Getting My Hands Dirty: Digging Deep for Defensive Truths
Man, sometimes you just get stuck on a topic, right? This whole thing started because some guy on a local Discord channel swore up and down that Getafe had the most solid backline in Spain outside the top three. I just laughed, because Girona has been the story of the season, but he wouldn’t let it go. He kept throwing out vague feelings and “eye test” nonsense. I told him straight up: forget the eye test. We gotta talk numbers. So, I grabbed my tools and decided to actually prove which team was holding up better when the pressure was on.

First thing I did was define what “better defense” even means. It’s not just clean sheets; those are cheap. I wanted to see structure, pressure resistance, and predictive metrics. So, I logged into my usual data sources—the ones I pay way too much money for—and started pulling everything I could find on both Girona and Getafe for the season so far. It was a massive haul, hundreds of rows of raw event data. A total mess.
The Data Dive: Which Metrics I Wrestled With
I knew I couldn’t just look at Goals Conceded. That’s too reactive. I focused on four major pillars. I literally spent a whole afternoon just processing these:
- Expected Goals Against (xGA): This is the big one. It tells you the quality of shots you allow. Lower is obviously better. I filtered out penalty xG to keep the focus on open play defending.
- Shot-Stopping Quality and Location: How many shots did they face, and crucially, where did those shots originate? I mapped every shot they faced inside the 18-yard box.
- Tackle/Interception Success Rate: Getafe is known for physicality, so I had to see if their aggression actually translated into successful ball winning, or just fouls. I compared their successful defensive actions against their total attempts.
- Pressure Resistance (Passes Per Defensive Action – PPDA): This tells you how intensely a team presses. Girona is a possession team, Getafe sits deep. I wanted to see how many passes the opponent completes before the team attempts a defensive action. Higher PPDA means less pressing, often meaning a deeper defensive line.
I jammed all this raw stuff into a Python script I wrote ages ago—nothing fancy, just Pandas and Matplotlib. I just needed to visualize the ugly truth. I cleaned up the null values, normalized the 90-minute figures, and then started plotting the head-to-head comparisons. I pushed the graphs out, stepped back, and finally saw the picture emerge.
The Ugly Truth Revealed
The numbers didn’t lie, but they did reveal something complex. Getafe might feel tougher because they commit more fouls and throw their bodies around. Their tackling success rate was solid, yeah, but their high volume of fouls often put them in bad spots, leading to dangerous set-pieces.
But Girona? They were just smarter. Their xGA was dramatically better. They might face the same number of shots, but the quality of those shots was rubbish. They controlled the midfield so well that opponents rarely even got into the central danger zones. Their high PPDA showed they trust their shape and midfield pressing to deny entry, rather than relying on desperate last-ditch tackles.

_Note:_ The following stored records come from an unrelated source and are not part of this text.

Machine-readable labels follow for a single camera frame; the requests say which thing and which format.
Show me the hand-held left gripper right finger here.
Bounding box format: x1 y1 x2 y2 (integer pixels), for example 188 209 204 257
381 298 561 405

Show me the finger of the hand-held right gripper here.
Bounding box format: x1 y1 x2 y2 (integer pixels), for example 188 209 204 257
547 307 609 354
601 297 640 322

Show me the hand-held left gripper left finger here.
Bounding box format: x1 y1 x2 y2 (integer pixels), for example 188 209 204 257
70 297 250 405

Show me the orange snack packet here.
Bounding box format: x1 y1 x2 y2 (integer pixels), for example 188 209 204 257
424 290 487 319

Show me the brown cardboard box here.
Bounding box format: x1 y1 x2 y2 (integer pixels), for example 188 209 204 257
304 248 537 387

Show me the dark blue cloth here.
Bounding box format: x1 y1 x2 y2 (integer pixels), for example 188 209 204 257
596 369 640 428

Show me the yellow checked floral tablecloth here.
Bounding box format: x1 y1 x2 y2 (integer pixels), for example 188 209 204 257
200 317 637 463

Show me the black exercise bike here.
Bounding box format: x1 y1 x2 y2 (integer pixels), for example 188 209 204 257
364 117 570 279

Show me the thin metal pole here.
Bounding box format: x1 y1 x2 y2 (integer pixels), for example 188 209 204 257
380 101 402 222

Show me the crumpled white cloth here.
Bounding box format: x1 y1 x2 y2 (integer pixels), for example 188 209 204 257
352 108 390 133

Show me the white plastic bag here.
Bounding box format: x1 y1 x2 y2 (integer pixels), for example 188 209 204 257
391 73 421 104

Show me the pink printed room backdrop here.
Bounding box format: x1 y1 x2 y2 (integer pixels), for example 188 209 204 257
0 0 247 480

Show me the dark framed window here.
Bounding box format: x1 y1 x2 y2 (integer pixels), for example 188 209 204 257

The data clearly pointed to Girona having the fundamentally superior defense—not because they blocked more shots, but because they expertly minimized the danger before a shot was even taken. I took the screenshots, sent them to the guy on Discord, and told him to stick to watching highlight reels.
Why I Really Went This Deep
Now, you’re probably thinking, “Why the hell did this guy spend two days deep diving into the defensive metrics of mid-table La Liga teams? Doesn’t he have a job?”
Well, I do have a job. I was actually supposed to be finalizing a major data migration for a client’s e-commerce platform this week. But things went sideways. Seriously sideways.
See, I took a little trip up north last month to visit my brother. He needed some help setting up his new home office after he got fired—long story short, he argued with his boss about the best way to handle asynchronous data calls, and they just canned him. He has three kids now and zero income. It was rough.
When I got back, I had promised the client I’d have the migration schema locked down by Monday. But I realized I’d left my primary hardware security key—the physical USB stick that allows me access to the deep system roots—at my brother’s place, stuck in his forgotten laptop. I called him up, but he was busy job hunting and said he’d mail it back “when he found time.”

I couldn’t get into the core system. I couldn’t do the migration. I was blocked. I couldn’t tell the client I lost the key because my brother was having a personal crisis, so I told them I hit “unexpected security configuration snags” and needed three extra days to “resolve authentication layers.”
So, there I was: sitting at home, completely locked out of my main work, needing to look incredibly busy and productive while secretly being unable to do anything useful. What do you do when you need to burn thirty hours looking like a data wizard but can’t touch proprietary client data? You pick a random, complex, personal data project that requires heavy lifting and deep analysis. In this case, proving an idiot on the internet was wrong about Getafe’s defense. It kept my skills sharp, kept my brain occupied, and saved my reputation until that stupid security key finally showed up in the mail yesterday. It was the best, most frustrating, and totally necessary detour I’ve taken all year.